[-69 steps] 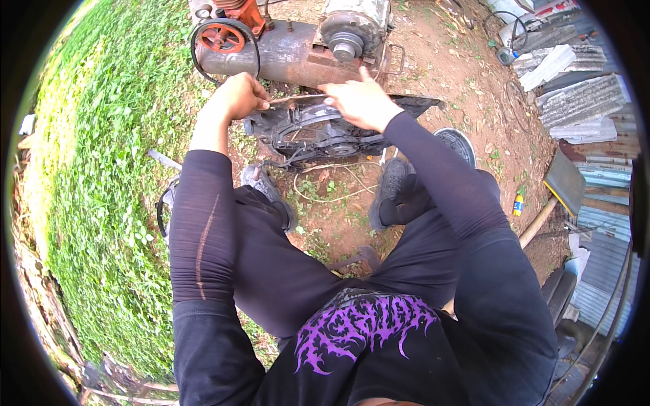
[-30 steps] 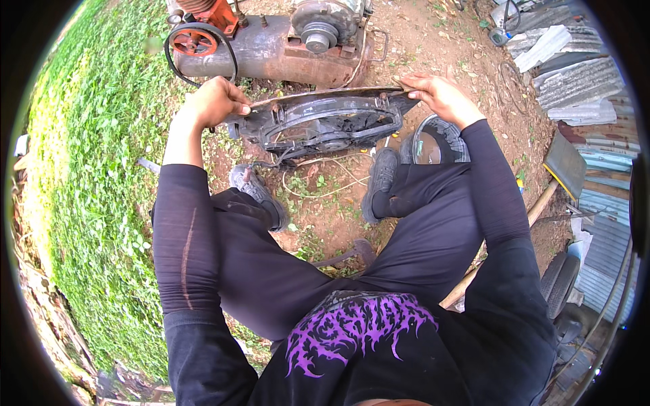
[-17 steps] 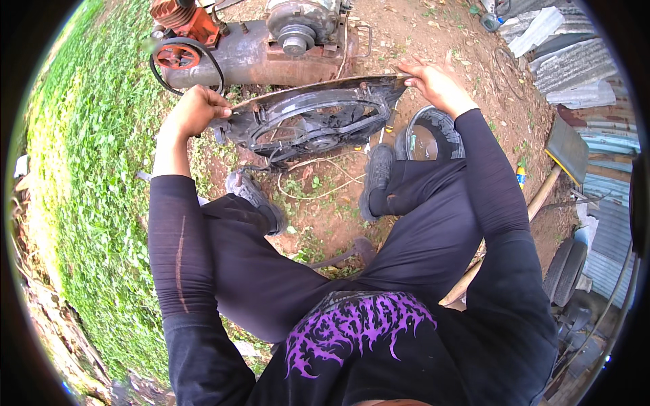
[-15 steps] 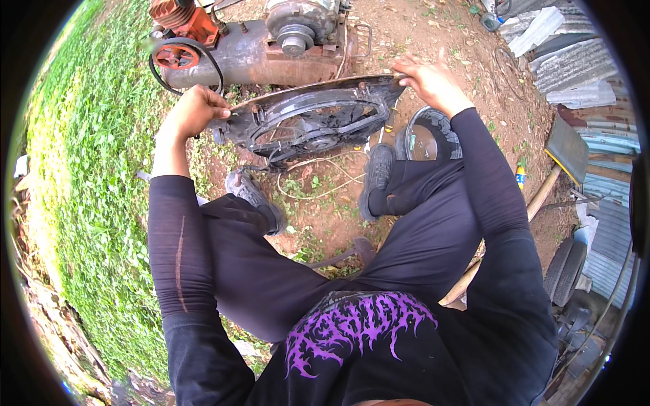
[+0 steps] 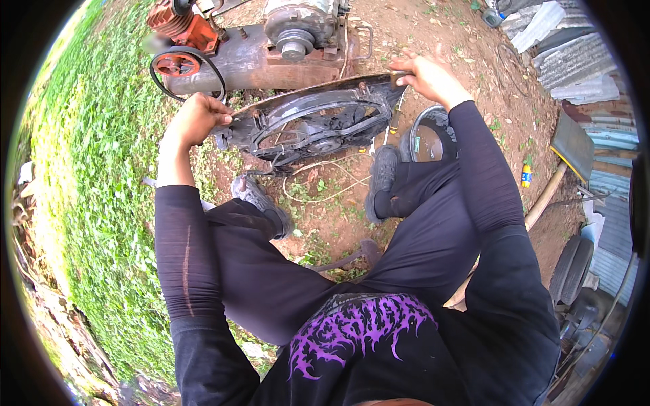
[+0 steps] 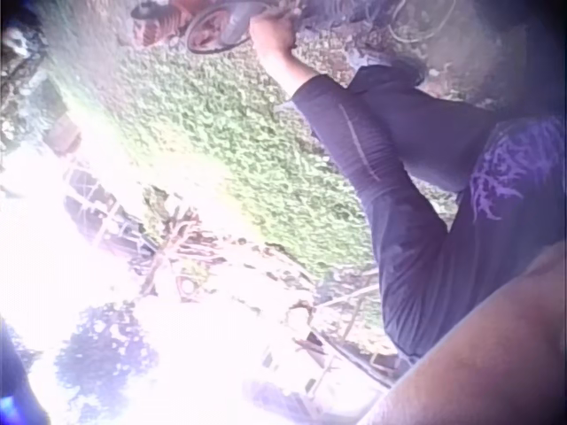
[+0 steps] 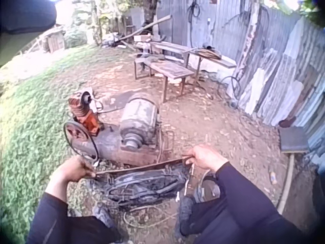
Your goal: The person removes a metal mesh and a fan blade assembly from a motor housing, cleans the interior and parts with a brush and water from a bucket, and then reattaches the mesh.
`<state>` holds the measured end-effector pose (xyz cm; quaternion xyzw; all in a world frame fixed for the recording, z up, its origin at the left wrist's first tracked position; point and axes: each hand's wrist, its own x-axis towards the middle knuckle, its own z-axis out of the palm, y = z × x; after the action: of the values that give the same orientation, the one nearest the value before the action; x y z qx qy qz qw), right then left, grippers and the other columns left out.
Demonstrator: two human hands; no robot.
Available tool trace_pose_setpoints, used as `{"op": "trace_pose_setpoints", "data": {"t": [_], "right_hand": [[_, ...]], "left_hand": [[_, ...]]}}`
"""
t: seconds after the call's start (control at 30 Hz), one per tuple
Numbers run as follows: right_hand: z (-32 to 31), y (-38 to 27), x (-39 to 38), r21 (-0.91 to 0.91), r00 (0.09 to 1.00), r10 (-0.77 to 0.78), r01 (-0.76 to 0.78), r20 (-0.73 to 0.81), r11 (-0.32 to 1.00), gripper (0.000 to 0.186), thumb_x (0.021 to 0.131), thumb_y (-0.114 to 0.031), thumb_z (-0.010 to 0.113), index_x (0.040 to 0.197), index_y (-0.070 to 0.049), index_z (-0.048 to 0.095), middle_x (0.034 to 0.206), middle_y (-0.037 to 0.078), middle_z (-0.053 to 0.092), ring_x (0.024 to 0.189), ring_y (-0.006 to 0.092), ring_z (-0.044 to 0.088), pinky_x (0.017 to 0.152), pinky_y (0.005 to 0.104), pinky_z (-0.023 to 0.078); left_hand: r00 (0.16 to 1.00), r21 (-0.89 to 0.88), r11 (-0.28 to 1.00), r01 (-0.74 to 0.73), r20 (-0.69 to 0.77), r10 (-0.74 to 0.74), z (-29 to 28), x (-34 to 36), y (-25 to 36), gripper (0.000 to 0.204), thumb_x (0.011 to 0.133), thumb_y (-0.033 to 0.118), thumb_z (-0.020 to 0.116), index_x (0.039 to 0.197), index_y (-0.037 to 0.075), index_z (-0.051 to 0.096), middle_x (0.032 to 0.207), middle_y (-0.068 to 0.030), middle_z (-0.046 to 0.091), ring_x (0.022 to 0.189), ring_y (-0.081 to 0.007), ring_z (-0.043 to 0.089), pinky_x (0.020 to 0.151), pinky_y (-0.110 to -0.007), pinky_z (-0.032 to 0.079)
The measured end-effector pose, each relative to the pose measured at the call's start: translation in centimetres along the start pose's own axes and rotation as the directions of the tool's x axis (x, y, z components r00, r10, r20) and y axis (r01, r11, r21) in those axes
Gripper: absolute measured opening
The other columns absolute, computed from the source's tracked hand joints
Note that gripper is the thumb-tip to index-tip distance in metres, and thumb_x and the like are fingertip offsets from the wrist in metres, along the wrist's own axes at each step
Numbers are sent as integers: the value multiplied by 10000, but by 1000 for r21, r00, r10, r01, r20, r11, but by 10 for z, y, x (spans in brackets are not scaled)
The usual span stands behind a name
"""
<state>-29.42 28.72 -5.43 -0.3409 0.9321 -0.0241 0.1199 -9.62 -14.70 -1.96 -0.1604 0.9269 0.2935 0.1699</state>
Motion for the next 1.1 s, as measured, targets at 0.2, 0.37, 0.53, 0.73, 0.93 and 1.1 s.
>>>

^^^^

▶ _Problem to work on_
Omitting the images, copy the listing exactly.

▶ _Exercise answer_
[-69 steps] 
[-30 steps] 
[-17 steps] 
[-15 steps] 
[+0 steps] 
[+0 steps] 
[+0 steps] 
Your goal: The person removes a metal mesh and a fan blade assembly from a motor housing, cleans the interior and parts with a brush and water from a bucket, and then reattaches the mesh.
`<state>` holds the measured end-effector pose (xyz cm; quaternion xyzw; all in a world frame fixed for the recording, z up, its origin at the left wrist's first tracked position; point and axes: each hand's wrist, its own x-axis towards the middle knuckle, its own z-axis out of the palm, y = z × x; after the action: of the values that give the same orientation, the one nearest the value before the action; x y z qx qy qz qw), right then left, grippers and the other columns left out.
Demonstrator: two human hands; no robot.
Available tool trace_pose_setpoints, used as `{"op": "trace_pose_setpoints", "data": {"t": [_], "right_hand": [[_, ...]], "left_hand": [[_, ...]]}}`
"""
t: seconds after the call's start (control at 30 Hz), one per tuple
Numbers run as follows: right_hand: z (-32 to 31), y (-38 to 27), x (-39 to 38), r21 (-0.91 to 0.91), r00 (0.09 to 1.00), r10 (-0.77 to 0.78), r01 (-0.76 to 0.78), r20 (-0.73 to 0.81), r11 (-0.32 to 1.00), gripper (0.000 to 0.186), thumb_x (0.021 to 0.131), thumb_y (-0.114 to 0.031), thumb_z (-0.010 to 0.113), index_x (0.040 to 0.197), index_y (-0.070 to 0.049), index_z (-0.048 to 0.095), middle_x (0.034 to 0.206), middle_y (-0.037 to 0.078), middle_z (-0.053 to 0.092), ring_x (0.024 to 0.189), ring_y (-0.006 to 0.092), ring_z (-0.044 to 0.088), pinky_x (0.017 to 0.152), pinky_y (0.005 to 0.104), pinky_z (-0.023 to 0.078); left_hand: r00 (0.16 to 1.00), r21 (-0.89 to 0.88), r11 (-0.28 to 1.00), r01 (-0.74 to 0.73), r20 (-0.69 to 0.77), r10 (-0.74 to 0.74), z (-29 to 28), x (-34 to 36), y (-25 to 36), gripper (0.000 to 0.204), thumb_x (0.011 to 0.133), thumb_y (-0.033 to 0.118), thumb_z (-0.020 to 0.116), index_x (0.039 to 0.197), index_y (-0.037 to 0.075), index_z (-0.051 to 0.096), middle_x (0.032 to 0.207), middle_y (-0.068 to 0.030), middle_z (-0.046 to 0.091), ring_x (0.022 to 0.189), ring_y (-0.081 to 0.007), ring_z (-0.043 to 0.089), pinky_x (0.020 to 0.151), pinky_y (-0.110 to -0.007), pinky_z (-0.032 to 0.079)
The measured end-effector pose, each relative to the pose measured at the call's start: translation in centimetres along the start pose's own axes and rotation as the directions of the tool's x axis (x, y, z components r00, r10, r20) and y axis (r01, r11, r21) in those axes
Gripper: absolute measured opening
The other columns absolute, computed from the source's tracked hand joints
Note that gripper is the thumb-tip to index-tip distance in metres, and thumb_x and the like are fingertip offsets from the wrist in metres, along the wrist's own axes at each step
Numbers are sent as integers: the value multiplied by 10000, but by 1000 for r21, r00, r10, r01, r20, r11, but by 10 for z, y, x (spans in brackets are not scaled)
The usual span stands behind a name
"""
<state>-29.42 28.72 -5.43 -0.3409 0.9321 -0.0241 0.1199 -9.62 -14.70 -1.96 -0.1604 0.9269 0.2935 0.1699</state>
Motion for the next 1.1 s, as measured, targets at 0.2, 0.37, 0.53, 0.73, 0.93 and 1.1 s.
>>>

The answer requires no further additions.